### ACTION ITEM
Output, without alteration, the first line of the entries and each line after it, stopping with the line that contains "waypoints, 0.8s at".

Excerpts from a dataset
***

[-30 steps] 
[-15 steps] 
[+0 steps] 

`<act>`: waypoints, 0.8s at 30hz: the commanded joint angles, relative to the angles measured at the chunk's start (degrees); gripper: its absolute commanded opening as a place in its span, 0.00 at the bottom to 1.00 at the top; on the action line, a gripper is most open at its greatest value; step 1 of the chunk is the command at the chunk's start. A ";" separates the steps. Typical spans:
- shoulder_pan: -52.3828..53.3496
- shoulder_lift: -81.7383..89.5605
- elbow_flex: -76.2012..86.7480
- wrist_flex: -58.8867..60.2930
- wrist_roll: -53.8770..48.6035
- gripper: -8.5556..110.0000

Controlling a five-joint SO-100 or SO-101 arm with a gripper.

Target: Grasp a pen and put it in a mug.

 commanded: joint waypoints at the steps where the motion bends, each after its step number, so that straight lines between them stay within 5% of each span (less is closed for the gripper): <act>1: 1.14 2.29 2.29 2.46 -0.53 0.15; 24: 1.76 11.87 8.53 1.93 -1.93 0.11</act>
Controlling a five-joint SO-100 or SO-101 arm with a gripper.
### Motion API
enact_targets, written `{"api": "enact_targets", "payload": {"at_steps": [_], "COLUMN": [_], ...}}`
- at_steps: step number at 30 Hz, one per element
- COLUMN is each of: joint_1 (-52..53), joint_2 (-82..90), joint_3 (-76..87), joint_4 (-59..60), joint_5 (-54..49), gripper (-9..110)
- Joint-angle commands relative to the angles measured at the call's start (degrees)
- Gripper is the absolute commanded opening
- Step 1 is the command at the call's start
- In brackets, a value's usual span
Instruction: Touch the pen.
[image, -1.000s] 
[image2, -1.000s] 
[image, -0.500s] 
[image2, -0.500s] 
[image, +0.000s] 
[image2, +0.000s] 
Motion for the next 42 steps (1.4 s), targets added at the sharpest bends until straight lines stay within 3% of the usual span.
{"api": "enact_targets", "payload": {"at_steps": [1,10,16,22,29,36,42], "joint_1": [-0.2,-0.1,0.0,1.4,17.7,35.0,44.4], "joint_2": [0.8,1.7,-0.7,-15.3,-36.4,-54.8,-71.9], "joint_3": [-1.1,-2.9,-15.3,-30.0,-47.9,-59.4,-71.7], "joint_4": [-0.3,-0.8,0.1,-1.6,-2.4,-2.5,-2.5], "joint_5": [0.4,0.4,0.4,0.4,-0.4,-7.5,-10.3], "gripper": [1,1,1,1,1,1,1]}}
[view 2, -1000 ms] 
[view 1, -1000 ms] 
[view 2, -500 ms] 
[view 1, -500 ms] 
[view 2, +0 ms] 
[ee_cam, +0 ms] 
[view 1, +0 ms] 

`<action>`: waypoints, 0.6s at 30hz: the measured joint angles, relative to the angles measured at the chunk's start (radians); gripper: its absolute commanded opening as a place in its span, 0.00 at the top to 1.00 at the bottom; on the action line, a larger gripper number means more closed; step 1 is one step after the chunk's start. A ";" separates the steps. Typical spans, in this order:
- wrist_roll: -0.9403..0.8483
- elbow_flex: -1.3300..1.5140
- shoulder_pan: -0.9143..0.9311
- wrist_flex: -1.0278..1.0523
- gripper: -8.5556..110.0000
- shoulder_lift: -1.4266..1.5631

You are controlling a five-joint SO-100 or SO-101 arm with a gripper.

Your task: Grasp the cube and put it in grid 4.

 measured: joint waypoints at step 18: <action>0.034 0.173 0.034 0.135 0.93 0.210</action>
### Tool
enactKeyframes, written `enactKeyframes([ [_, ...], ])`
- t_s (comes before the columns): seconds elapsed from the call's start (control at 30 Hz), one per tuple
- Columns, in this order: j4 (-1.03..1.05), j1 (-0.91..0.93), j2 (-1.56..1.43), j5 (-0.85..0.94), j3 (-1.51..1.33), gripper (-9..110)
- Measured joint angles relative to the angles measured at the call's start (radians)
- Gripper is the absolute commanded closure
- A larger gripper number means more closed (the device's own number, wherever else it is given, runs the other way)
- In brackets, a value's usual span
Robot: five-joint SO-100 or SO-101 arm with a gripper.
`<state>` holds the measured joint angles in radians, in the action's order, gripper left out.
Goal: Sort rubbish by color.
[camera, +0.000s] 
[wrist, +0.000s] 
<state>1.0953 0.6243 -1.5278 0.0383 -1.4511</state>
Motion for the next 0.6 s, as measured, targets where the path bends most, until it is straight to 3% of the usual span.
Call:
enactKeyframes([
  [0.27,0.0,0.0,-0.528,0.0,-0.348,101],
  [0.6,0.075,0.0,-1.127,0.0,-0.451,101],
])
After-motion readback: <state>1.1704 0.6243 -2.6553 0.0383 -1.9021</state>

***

### ANSWER TO THIS PROBLEM
[-30 steps] 
[-15 steps] 
[+0 steps] 

`<act>`: waypoints, 0.8s at 30hz: the commanded joint angles, relative to the angles measured at the chunk's start (degrees); gripper: its absolute commanded opening as a place in its span, 0.00 at the bottom to 1.00 at the top; on the action line, a gripper is most open at its greatest value; step 1 of the chunk is the command at the chunk's start. A ";" separates the steps. Typical spans:

This response contains the complete answer.